**DIRECTIONS FOR THIS TASK:** Print each line below verbatim, skipping every picture.

**GIVEN MATERIAL:**
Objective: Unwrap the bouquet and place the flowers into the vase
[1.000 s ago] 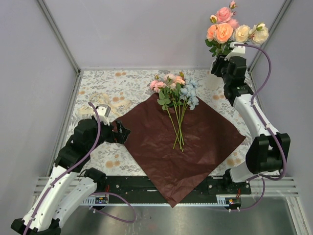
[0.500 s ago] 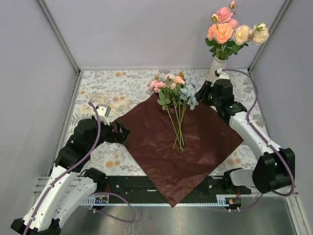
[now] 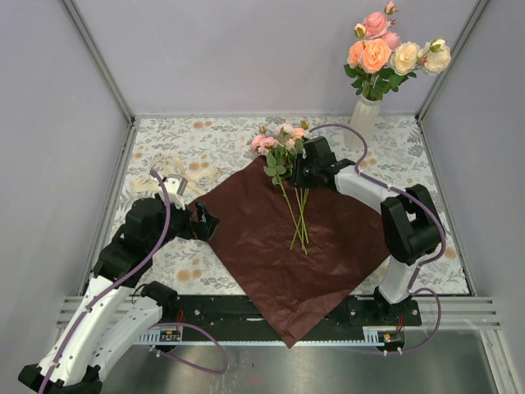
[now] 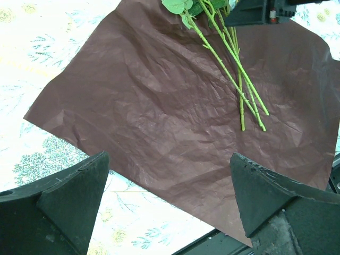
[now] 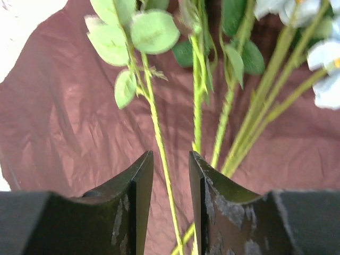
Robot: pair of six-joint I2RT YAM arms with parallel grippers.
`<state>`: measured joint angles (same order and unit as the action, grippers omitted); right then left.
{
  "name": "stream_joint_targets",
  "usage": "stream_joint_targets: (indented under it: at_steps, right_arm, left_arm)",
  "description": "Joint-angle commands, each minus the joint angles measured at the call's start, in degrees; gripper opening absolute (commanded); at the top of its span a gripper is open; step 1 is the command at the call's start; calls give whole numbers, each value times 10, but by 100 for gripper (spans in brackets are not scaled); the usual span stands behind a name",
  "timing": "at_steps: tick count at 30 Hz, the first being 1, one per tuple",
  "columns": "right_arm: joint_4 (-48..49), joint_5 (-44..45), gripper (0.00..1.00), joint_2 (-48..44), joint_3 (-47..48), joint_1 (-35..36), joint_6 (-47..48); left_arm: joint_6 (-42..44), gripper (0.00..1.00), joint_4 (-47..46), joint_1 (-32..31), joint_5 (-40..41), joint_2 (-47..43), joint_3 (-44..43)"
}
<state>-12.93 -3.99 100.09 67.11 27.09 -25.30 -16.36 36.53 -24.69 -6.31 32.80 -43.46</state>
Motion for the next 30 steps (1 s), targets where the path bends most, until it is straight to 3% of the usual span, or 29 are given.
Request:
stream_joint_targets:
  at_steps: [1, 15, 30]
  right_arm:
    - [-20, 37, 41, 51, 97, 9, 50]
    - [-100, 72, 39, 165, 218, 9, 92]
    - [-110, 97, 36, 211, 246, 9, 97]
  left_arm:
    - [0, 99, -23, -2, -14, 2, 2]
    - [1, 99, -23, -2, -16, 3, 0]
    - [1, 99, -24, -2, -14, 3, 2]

**REPLY TO THE TASK:**
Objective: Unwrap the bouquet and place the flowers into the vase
[1.000 s ago] 
[0.500 s ago] 
[now] 
[now] 
[now] 
Robot: pair of six-joint I2RT YAM arms with parallel grippers.
`<state>`: measured joint angles (same order and unit as the action, grippers omitted); right then left.
{
  "name": "stream_joint_targets",
  "usage": "stream_joint_targets: (indented under it: at_steps, right_arm, left_arm)",
  "description": "Joint-angle commands, each minus the joint angles measured at the call's start, in degrees; gripper opening absolute (commanded); at the top of its span a gripper is open; step 1 is the command at the call's start; calls give whole numbers, each value times 10, but by 100 for gripper (spans in brackets are not scaled); the usual span stands behind a name",
  "timing": "at_steps: tick count at 30 Hz, the first being 1, one per tuple",
  "columns": "right_arm: joint_4 (-48..49), joint_5 (-44..45), gripper (0.00..1.00), joint_2 (-48..44), joint_3 (-47..48), joint_1 (-35..36), joint_6 (-47..48); left_arm: joint_6 (-42..44), gripper (0.00..1.00), joint_4 (-47..46), joint_1 (-32..31), joint_5 (-40..41), joint_2 (-47..43), joint_3 (-44..43)"
}
<state>-12.93 -3.99 100.09 67.11 27.09 -25.30 -16.36 36.53 -24.69 -6.31 32.80 -43.46</state>
Motion for the next 30 steps (1 s), targets where the path bends most, until it is straight to 3% of the usual span, or 29 are given.
Request:
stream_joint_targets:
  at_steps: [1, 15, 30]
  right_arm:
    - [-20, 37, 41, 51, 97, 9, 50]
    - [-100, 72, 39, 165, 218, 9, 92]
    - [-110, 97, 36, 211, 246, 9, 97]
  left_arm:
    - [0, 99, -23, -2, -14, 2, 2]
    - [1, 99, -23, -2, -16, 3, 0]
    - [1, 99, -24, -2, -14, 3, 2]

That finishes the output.